At its September quarterly monetary policy assessment, the Swiss National Bank (SNB) hiked its benchmark sight deposit interest rate by 75 bps to 0.50% from -0.25% previous, as widely aniticpated.
In the June meeting, the central bank surprised markets with a 50 bps increase, its first rate hike since September 2007. The dramatic move sent the Swiss franc surging more than 2% against the common currency.
In doing so, it is countering the renewed rise in inflationary pressure and the spread of inflation to goods and services that have so far been less affected.
It cannot be ruled out that further increases in the SNB policy rate will be necessary to ensure price stability over the medium term.
To provide appropriate monetary conditions, the SNB is also willing to be active in the foreign exchange market as necessary.
Ready to take further FX measures.
Is adjusting the implementation of its monetary policy to the positive interest rate environment.
This ensures that the secured short-term Swiss franc money market rates remain close to the SNB policy rate.
Banks’ sight deposits held at the SNB are remunerated at the SNB policy rate up to a certain threshold.

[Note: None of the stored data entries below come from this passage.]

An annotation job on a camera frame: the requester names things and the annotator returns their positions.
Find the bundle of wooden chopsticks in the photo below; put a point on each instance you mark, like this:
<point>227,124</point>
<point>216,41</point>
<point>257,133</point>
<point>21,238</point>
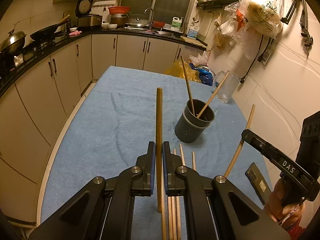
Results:
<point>174,217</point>

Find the white plastic bag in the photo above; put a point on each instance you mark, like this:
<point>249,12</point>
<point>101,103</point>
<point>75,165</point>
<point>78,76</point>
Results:
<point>200,58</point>

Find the black wall shelf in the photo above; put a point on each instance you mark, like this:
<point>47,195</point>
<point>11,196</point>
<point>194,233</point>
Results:
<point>215,1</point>

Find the red bowl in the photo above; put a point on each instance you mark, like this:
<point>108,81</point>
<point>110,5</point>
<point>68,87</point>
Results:
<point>158,24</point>

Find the dark grey chopstick holder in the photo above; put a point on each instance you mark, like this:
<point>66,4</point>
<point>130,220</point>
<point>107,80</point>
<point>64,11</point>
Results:
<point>190,127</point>

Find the wooden cutting board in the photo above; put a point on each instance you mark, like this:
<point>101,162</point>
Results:
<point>193,41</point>

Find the black wok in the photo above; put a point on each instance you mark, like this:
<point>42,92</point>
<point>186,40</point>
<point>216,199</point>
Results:
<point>43,32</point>

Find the chrome faucet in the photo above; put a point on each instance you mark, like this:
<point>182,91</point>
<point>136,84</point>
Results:
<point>150,13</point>

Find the person's right hand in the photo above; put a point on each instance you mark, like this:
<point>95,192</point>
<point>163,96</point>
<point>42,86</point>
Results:
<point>275,202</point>

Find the pink cloth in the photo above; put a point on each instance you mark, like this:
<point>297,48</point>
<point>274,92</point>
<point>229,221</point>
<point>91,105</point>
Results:
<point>75,33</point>

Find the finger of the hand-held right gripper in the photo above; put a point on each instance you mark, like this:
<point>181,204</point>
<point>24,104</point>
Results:
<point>257,145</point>

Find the blue table cloth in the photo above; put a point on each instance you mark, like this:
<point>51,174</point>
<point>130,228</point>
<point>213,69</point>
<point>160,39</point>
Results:
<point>100,130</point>

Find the brown wooden chopstick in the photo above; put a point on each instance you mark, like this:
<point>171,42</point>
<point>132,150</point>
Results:
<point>159,120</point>

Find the clear plastic pitcher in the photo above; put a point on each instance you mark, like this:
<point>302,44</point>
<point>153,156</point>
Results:
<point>226,87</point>

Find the metal pot with lid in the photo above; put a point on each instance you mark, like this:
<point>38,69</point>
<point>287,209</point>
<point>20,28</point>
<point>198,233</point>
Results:
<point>12,41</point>

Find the white bottle green label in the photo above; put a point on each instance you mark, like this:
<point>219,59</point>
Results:
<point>177,25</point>

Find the black hanging metal rod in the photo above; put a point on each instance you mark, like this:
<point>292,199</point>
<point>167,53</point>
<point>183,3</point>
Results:
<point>291,10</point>
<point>306,30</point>

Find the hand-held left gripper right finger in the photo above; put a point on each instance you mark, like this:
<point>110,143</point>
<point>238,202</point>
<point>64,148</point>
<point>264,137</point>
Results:
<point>165,172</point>

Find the silver rice cooker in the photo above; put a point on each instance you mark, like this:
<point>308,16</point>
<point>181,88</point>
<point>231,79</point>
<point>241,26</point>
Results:
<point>87,20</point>

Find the white bottle blue label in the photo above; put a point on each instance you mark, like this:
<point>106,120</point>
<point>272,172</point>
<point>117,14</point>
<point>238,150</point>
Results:
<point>193,31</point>

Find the black kitchen countertop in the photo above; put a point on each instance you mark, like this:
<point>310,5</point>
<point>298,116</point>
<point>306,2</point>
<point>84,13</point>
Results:
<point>15,71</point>

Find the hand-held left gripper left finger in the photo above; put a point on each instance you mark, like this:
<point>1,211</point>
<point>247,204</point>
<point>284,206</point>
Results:
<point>152,172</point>

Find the wooden spatula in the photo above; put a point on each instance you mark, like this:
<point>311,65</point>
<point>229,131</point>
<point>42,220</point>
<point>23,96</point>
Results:
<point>63,20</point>

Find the blue plastic bag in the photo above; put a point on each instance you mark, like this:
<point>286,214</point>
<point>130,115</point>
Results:
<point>205,76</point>

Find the white bowls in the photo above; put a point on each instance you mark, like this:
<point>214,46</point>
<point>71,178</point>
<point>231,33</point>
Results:
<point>109,26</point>

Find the glass pot lid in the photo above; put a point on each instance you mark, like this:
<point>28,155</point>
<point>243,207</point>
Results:
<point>137,21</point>

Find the dark smartphone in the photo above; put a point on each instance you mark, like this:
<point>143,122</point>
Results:
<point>258,182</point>

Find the small glass jar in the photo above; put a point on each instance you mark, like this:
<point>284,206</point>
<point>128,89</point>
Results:
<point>18,61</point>

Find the beige base cabinets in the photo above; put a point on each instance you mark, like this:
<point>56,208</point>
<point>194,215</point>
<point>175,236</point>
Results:
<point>32,92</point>

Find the yellow plastic bag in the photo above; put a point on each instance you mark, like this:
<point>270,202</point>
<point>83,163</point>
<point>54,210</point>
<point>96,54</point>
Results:
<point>178,71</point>

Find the hanging plastic bags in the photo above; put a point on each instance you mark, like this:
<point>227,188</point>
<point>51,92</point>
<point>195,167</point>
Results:
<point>262,15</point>

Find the red plastic basin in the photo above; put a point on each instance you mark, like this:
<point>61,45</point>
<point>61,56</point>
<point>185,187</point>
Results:
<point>119,10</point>

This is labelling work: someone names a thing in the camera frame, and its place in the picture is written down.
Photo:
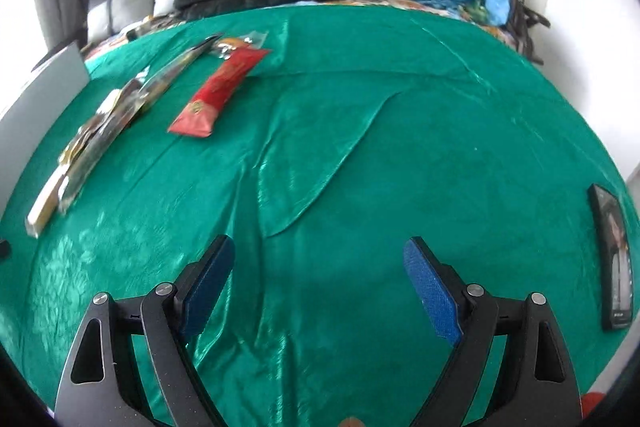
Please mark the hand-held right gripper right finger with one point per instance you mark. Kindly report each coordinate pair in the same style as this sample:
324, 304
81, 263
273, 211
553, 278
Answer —
432, 292

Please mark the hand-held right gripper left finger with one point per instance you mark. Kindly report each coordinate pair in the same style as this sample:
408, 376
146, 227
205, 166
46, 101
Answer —
212, 287

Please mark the clear packet grey bar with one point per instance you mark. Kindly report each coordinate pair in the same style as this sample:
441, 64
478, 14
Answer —
87, 167

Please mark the tan wafer bar packet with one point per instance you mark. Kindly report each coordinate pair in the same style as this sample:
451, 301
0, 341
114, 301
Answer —
44, 207

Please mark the red snack packet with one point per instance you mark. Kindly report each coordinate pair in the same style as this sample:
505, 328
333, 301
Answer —
215, 94

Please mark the yellow brown snack packet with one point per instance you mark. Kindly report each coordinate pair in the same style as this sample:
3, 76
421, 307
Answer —
107, 107

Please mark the long clear packet black ends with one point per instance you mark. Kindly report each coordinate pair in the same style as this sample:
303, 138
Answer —
185, 59

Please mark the small orange candy packet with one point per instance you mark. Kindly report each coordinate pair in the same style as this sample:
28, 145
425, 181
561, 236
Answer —
235, 44

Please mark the green bedspread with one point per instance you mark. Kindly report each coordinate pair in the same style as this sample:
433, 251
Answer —
350, 132

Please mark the red object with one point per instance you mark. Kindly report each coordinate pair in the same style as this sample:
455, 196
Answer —
592, 402

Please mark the white board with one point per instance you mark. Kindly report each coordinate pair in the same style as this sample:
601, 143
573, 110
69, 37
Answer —
40, 102

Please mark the floral bedsheet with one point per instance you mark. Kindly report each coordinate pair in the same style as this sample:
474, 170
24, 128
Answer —
495, 31

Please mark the brown handbag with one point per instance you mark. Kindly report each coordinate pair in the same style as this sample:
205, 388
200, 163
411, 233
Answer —
525, 24

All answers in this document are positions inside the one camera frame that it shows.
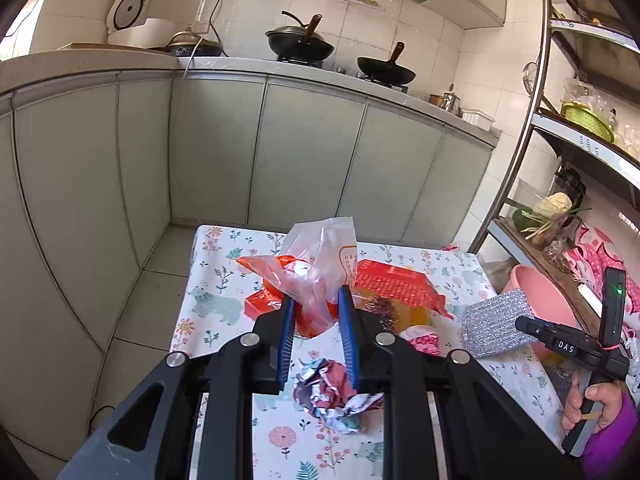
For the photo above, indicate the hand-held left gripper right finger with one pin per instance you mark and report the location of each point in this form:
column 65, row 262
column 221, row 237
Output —
column 348, row 340

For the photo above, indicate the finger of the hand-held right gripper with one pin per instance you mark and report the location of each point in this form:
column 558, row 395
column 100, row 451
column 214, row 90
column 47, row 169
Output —
column 532, row 327

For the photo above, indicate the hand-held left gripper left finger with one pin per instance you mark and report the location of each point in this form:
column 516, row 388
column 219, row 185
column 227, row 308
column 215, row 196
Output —
column 286, row 340

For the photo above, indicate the pink plastic basin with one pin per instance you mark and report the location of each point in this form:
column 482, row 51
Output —
column 530, row 290

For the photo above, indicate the orange plastic bag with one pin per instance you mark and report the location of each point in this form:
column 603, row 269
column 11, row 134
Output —
column 260, row 270

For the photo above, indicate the red printed packaging bag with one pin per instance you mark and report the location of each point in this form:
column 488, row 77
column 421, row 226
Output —
column 400, row 285

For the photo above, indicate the clear plastic bag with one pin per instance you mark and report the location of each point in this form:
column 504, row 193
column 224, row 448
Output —
column 320, row 250

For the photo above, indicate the person's right forearm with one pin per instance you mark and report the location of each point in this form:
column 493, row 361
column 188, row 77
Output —
column 615, row 445

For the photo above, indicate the person's right hand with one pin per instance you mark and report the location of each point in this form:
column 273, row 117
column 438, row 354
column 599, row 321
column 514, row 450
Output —
column 610, row 402

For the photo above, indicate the silver scouring pad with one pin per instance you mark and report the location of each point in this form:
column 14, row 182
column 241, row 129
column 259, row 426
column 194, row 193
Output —
column 495, row 322

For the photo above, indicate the crumpled foil wrapper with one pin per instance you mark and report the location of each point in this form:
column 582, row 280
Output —
column 320, row 390

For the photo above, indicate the pink polka-dot cloth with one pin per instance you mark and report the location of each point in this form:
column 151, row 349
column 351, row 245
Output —
column 595, row 255

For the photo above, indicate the floral tablecloth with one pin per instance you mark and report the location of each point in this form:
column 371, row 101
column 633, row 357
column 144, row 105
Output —
column 225, row 305

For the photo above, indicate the pink floral wrapper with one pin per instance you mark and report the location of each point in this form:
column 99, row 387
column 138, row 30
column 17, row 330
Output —
column 422, row 342

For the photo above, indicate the bag of brown grains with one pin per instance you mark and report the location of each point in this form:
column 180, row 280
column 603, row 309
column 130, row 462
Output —
column 557, row 257

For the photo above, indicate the green onions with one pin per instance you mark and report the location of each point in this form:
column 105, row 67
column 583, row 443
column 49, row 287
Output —
column 545, row 222

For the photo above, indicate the green vegetable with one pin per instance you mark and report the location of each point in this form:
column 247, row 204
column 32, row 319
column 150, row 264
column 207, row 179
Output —
column 522, row 217

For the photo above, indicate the green colander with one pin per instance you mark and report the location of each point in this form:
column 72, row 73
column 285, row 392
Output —
column 587, row 122

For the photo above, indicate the kitchen counter cabinet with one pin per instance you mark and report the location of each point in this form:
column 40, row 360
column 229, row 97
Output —
column 225, row 150

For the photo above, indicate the white plastic container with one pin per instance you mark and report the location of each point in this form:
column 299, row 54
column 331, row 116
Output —
column 477, row 117

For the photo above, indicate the metal kettle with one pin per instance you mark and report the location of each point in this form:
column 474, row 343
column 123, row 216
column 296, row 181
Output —
column 451, row 101

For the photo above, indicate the metal shelf rack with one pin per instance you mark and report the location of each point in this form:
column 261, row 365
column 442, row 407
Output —
column 537, row 80

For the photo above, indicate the metal strainer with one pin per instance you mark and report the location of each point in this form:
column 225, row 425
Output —
column 530, row 77

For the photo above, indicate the gas stove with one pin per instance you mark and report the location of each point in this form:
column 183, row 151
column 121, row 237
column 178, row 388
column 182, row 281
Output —
column 345, row 70

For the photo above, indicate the black wok with lid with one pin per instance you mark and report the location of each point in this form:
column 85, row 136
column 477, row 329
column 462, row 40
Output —
column 300, row 42

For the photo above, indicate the black induction cooker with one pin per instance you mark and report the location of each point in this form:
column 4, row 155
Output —
column 200, row 50

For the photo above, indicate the glass pot lid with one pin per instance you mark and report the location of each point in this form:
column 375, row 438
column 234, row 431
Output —
column 184, row 40

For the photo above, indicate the wooden cutting board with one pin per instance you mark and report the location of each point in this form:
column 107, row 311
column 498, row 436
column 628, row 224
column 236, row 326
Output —
column 100, row 46

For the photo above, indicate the white rice cooker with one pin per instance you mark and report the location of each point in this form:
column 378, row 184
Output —
column 130, row 12

Sight deposits above this threshold are remunerated at an interest rate of zero percent.
The SNB will also use liquidity-absorbing measures.

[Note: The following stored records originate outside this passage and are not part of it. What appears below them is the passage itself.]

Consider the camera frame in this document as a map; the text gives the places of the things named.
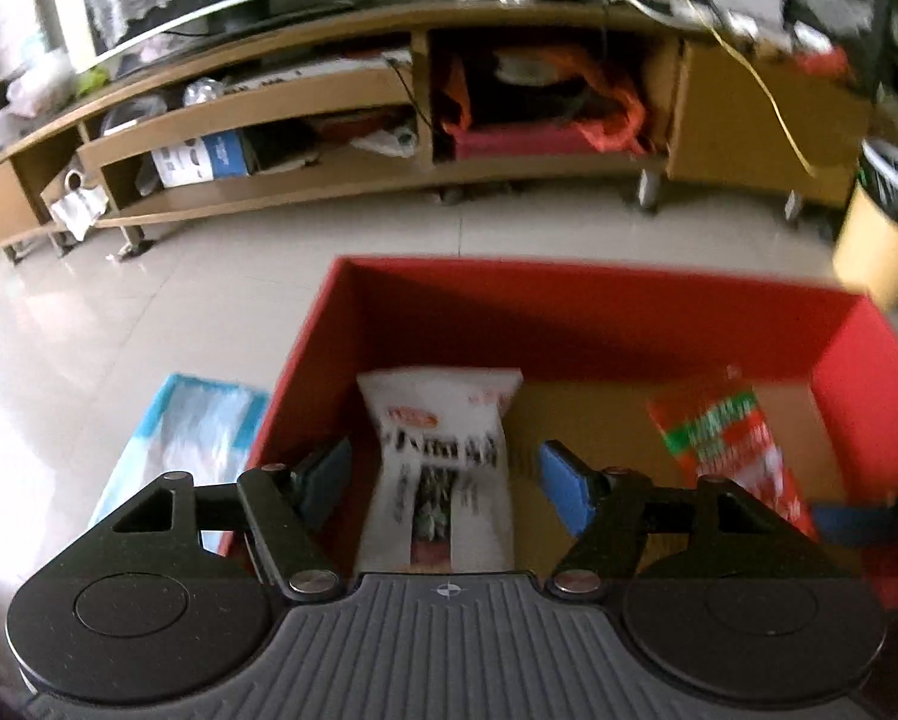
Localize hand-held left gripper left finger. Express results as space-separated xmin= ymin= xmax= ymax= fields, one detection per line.
xmin=92 ymin=439 xmax=354 ymax=602

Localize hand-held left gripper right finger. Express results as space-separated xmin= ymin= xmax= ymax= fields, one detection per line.
xmin=539 ymin=441 xmax=810 ymax=601

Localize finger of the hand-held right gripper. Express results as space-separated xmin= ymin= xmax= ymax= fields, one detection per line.
xmin=813 ymin=493 xmax=898 ymax=547

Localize white black-print snack packet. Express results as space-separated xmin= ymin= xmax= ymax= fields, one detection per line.
xmin=355 ymin=367 xmax=525 ymax=575

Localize red green striped snack packet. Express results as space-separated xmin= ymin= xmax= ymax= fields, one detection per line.
xmin=647 ymin=367 xmax=821 ymax=541

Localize red cardboard box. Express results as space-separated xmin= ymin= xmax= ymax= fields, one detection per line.
xmin=216 ymin=255 xmax=898 ymax=605

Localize blue white checkered cloth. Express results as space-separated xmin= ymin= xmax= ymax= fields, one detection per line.
xmin=89 ymin=373 xmax=271 ymax=550

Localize yellow trash bin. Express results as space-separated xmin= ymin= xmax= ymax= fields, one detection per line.
xmin=831 ymin=139 xmax=898 ymax=312

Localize flat red case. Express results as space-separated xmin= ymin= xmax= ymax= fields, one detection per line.
xmin=445 ymin=124 xmax=631 ymax=163

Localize blue white carton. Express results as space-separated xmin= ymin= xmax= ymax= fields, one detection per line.
xmin=152 ymin=129 xmax=261 ymax=188

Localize white plastic bag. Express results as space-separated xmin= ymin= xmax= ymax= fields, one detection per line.
xmin=47 ymin=169 xmax=112 ymax=242

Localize orange plastic bag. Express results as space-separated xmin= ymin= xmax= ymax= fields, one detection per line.
xmin=435 ymin=45 xmax=651 ymax=160

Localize long wooden tv stand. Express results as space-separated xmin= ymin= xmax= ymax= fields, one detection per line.
xmin=0 ymin=0 xmax=873 ymax=265

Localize metal pot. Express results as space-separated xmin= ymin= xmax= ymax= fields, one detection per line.
xmin=492 ymin=49 xmax=571 ymax=85

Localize red plastic bag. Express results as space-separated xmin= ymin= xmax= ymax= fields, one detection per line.
xmin=792 ymin=43 xmax=853 ymax=82

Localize crumpled clear plastic bag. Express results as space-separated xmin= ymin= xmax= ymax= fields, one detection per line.
xmin=5 ymin=51 xmax=76 ymax=118

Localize yellow cable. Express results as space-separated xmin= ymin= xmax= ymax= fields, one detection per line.
xmin=621 ymin=0 xmax=822 ymax=178

In an initial reaction to the SNB rate hike decision, the USD/CHF pair spiked to fresh two-week highs of 0.9759, where it now wavers. The spot is adding 0.95% on the day.
The Swiss National Bank conducts the country’s monetary policy as an independent central bank. It is obliged by the Constitution and by statute to act in accordance with the interests of the country as a whole. Its primary goal is to ensure price stability, while taking due account of economic developments. In so doing, it creates an appropriate environment for economic growth.